● **Directions**
Omit every picture, then return each line of the data below exactly.

[Data excerpts]
————

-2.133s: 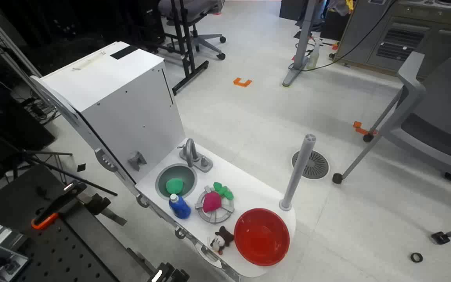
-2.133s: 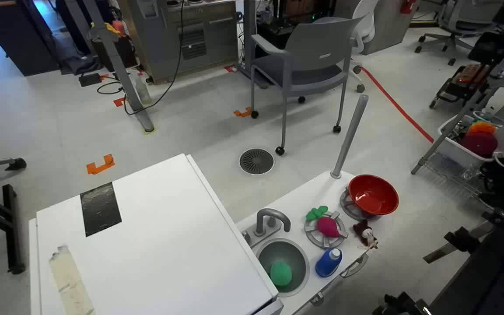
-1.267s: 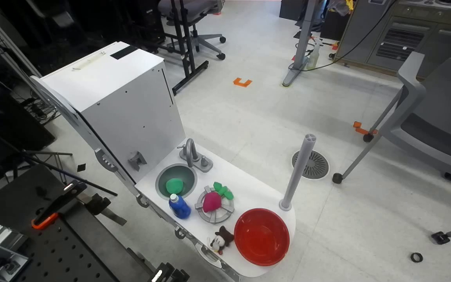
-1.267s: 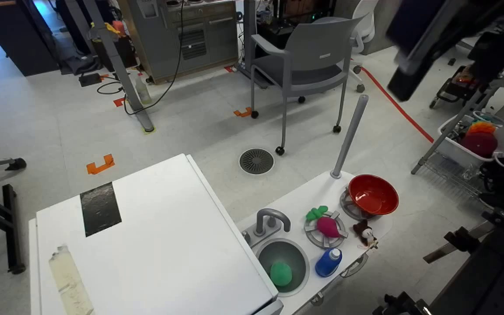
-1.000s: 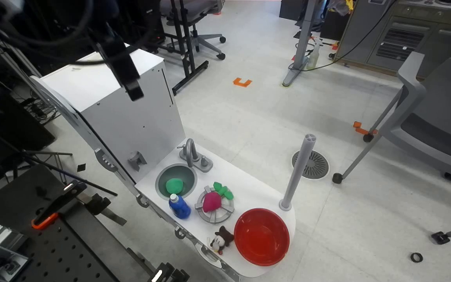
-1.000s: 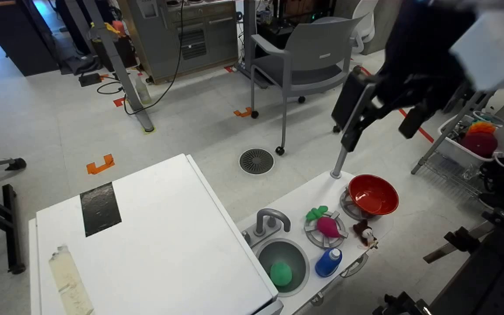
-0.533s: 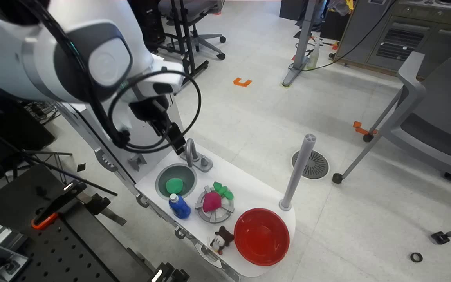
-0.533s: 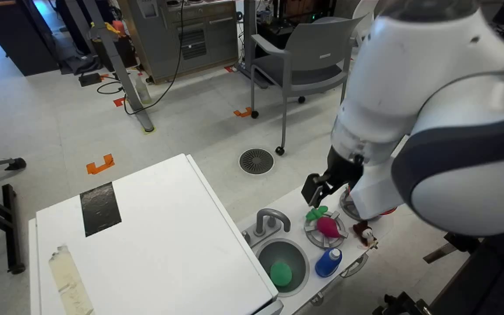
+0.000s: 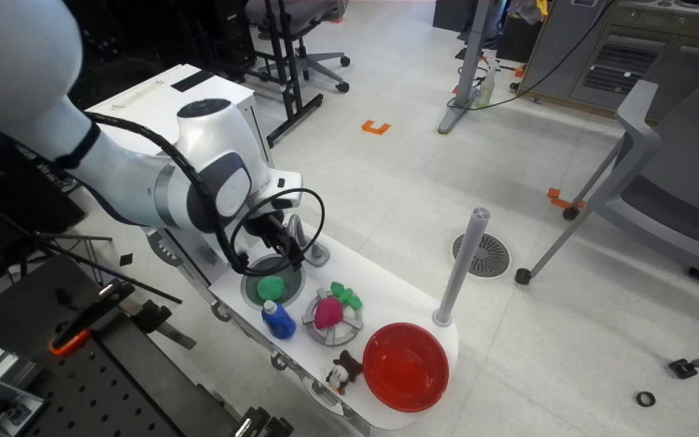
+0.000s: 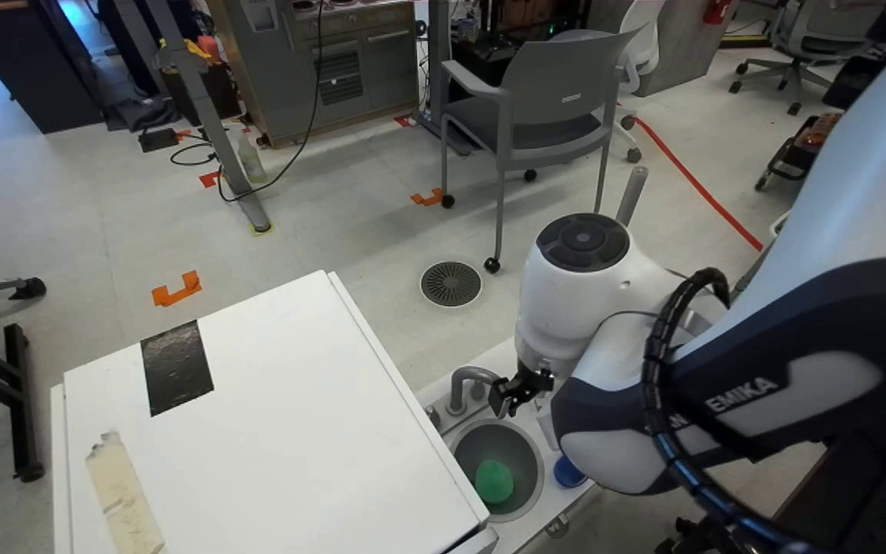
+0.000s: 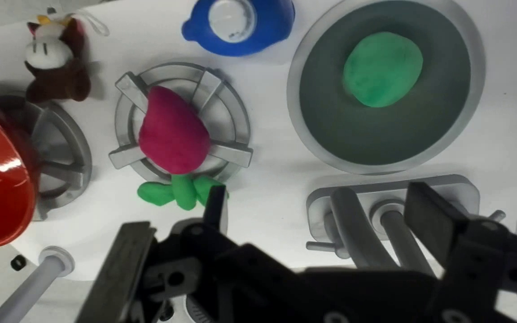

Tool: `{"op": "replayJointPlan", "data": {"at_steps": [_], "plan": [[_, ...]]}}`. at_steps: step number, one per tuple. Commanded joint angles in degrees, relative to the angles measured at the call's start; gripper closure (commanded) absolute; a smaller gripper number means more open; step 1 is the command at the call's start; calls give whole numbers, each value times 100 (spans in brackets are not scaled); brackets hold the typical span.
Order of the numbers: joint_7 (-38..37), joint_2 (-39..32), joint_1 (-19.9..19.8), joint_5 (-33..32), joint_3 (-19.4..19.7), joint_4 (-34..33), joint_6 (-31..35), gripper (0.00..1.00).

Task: Move the faucet to the left.

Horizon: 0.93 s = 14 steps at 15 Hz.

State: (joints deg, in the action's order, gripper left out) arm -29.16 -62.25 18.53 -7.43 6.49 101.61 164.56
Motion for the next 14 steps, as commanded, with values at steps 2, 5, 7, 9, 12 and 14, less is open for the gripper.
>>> {"op": "replayJointPlan", "data": {"at_steps": [2, 5, 7, 9, 12, 14], "plan": [[176, -1136, 355, 332, 334, -1383, 188, 0], [246, -1531, 472, 347, 377, -1884, 256, 0], [306, -1724, 563, 327, 388, -2126, 361, 0], [380, -1892, 644, 313, 402, -2330, 422, 0], [480, -1841, 682, 347, 265, -2272, 487, 0], [566, -1669, 667, 365, 113, -2072, 513, 0]]}}
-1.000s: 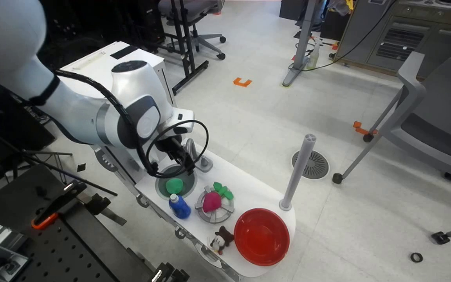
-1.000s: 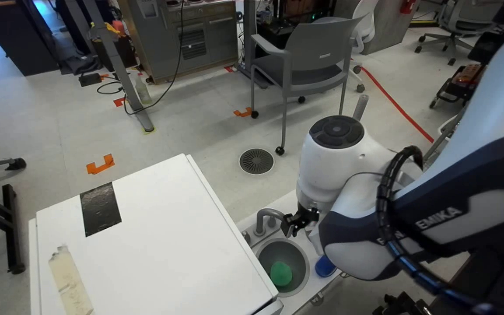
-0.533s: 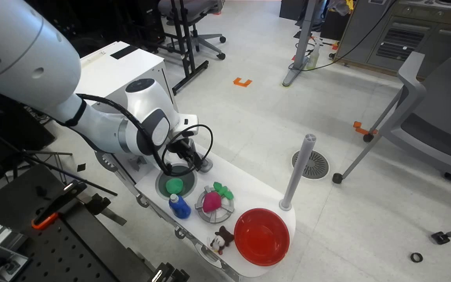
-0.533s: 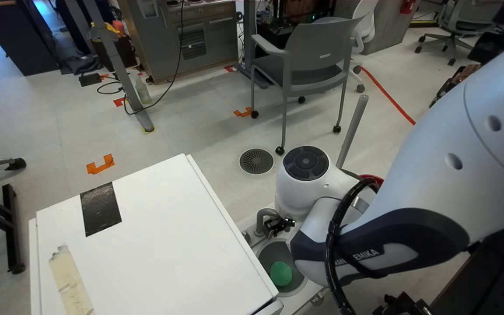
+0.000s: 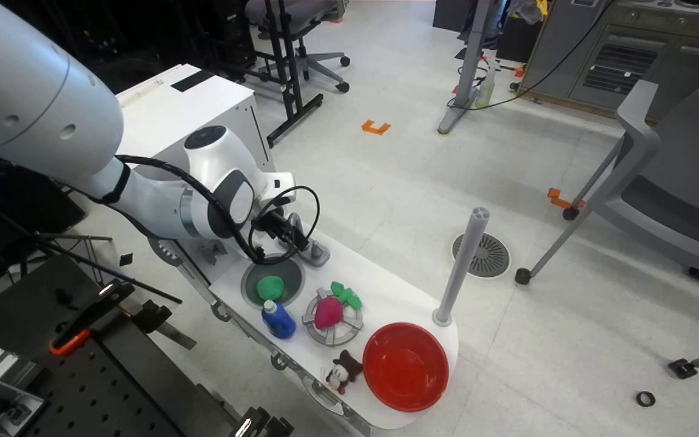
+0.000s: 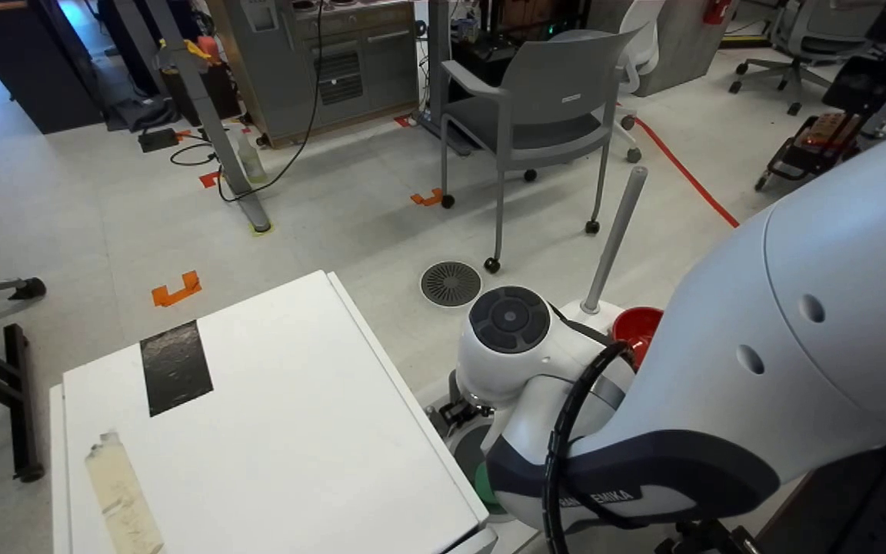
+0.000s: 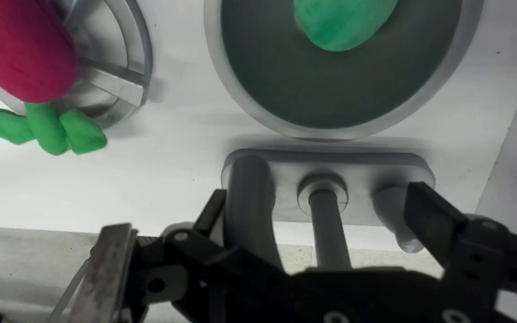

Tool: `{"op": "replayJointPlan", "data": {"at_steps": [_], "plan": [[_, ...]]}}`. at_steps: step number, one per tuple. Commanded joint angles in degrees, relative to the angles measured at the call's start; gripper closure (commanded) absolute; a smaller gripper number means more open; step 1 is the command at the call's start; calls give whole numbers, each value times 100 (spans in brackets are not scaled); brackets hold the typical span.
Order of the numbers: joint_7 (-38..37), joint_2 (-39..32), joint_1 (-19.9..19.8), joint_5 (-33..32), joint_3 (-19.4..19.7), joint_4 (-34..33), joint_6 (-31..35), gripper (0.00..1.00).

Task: Move the faucet to the left.

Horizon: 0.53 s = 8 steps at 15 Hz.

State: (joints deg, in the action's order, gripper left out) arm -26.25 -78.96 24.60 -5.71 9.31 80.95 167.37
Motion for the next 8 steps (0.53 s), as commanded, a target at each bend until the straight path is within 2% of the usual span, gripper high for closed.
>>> {"op": "replayJointPlan", "data": {"at_steps": [1, 5, 8], "plan": [[321, 66, 42, 208, -253, 64, 230, 0], [466, 264, -70, 387, -716, 228, 45, 0], [394, 219, -120, 454, -731, 171, -69, 0]]}}
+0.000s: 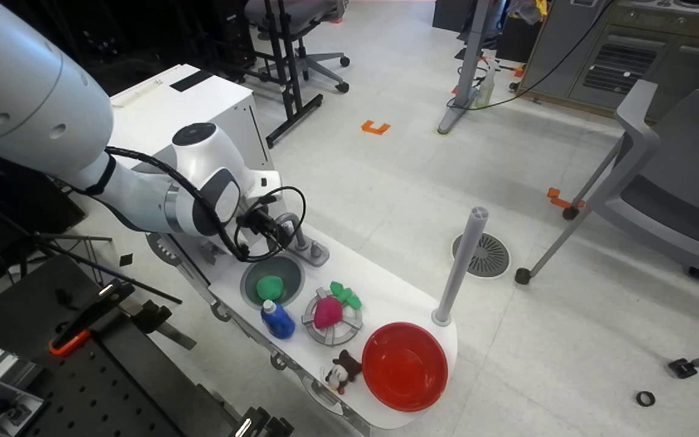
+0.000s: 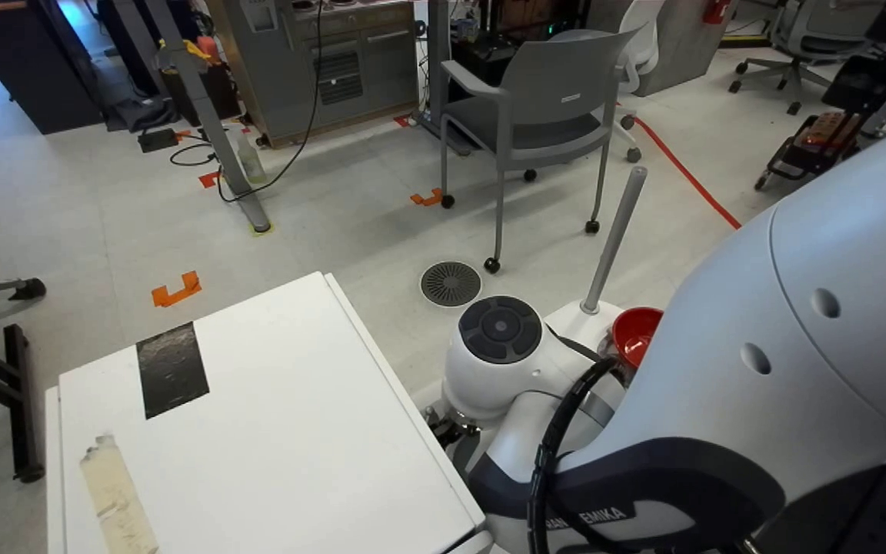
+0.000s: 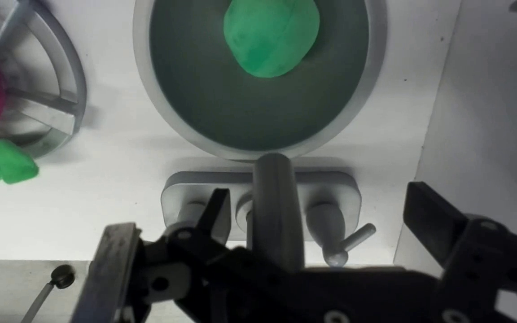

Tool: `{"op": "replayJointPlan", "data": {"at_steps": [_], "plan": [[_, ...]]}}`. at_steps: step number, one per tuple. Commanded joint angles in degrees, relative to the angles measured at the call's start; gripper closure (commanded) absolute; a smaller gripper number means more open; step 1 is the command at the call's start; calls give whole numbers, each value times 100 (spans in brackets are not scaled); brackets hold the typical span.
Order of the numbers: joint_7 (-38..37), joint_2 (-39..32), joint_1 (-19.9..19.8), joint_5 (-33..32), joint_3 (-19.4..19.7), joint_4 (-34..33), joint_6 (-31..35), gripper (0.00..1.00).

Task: Move the faucet to the left.

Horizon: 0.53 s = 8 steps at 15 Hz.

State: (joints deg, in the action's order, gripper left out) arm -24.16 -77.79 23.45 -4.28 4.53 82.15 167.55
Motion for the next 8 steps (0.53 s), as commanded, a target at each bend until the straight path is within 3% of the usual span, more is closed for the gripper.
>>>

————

● **Solution to this task**
-2.133s: 
-2.133s: 
-1.267s: 
-1.267s: 
-1.000s: 
-1.000s: 
-0.533s: 
-0.533s: 
+0.000s: 
+0.000s: 
+0.000s: 

Tool: `{"op": "replayJointPlan", "data": {"at_steps": [_], "plan": [[_, ...]]}}`. at_steps: step number, one per tuple. Commanded joint angles in degrees, relative to the angles measured at the call's start; gripper closure (commanded) absolute; a smaller gripper number means more open; step 1 is the command at the call's start; calls give whole numbers, each value times 100 (spans in brackets are not scaled); brackets hold the typical span.
Order of the numbers: joint_7 (-38..37), joint_2 (-39..32), joint_1 (-19.9..19.8), joint_5 (-33..32), joint_3 (-19.4..19.7), joint_4 (-34..33), joint_6 (-31..35), gripper (0.00..1.00).

Task: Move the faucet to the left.

Horizon: 0.93 s = 14 steps at 15 Hz.

State: (joints deg, in the action's order, gripper left out) arm -29.16 -62.25 18.53 -7.43 6.49 101.61 164.56
Motion for the next 14 steps, as commanded, with values at steps 2, 5, 7, 9, 12 and 14, less is open for the gripper.
>>> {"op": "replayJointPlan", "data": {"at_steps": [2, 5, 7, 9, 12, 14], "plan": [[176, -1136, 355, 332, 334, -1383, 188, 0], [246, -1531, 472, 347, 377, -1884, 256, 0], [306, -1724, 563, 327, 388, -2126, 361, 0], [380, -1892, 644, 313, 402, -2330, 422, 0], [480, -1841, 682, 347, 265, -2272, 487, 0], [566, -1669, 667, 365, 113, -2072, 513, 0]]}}
-1.000s: 
-1.000s: 
-0.533s: 
-0.533s: 
+0.000s: 
+0.000s: 
+0.000s: 

Tool: `{"op": "replayJointPlan", "data": {"at_steps": [_], "plan": [[_, ...]]}}`. at_steps: step number, one per tuple. Commanded joint angles in degrees, relative to the angles measured at the call's start; gripper closure (commanded) absolute; a smaller gripper number means more open; step 1 is the command at the call's start; calls give whole numbers, each value times 100 (spans in brackets are not scaled); brackets hold the typical span.
Order of the numbers: joint_7 (-38..37), joint_2 (-39..32), joint_1 (-19.9..19.8), joint_5 (-33..32), joint_3 (-19.4..19.7), joint_4 (-34..33), joint_6 (-31..35), gripper (0.00..1.00).

Task: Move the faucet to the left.

Horizon: 0.53 s = 8 steps at 15 Hz.

State: (joints deg, in the action's order, gripper left out) arm -26.25 -78.96 24.60 -5.71 9.31 80.95 167.37
Motion for the next 8 steps (0.53 s), as commanded, a target at each bend until the straight path is within 2% of the usual span, gripper high for closed.
>>> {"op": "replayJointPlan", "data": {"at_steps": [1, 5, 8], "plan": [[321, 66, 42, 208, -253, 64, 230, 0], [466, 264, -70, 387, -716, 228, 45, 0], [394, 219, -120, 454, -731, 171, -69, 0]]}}
+0.000s: 
+0.000s: 
+0.000s: 

Tool: `{"op": "replayJointPlan", "data": {"at_steps": [_], "plan": [[_, ...]]}}`. at_steps: step number, one per tuple. Commanded joint angles in degrees, relative to the angles measured at the call's start; gripper closure (commanded) absolute; a smaller gripper number means more open; step 1 is the command at the call's start; calls give whole numbers, each value times 100 (spans in brackets are not scaled); brackets hold the typical span.
Order of the numbers: joint_7 (-38..37), joint_2 (-39..32), joint_1 (-19.9..19.8), joint_5 (-33..32), joint_3 (-19.4..19.7), joint_4 (-34..33), joint_6 (-31..35), gripper (0.00..1.00).

Task: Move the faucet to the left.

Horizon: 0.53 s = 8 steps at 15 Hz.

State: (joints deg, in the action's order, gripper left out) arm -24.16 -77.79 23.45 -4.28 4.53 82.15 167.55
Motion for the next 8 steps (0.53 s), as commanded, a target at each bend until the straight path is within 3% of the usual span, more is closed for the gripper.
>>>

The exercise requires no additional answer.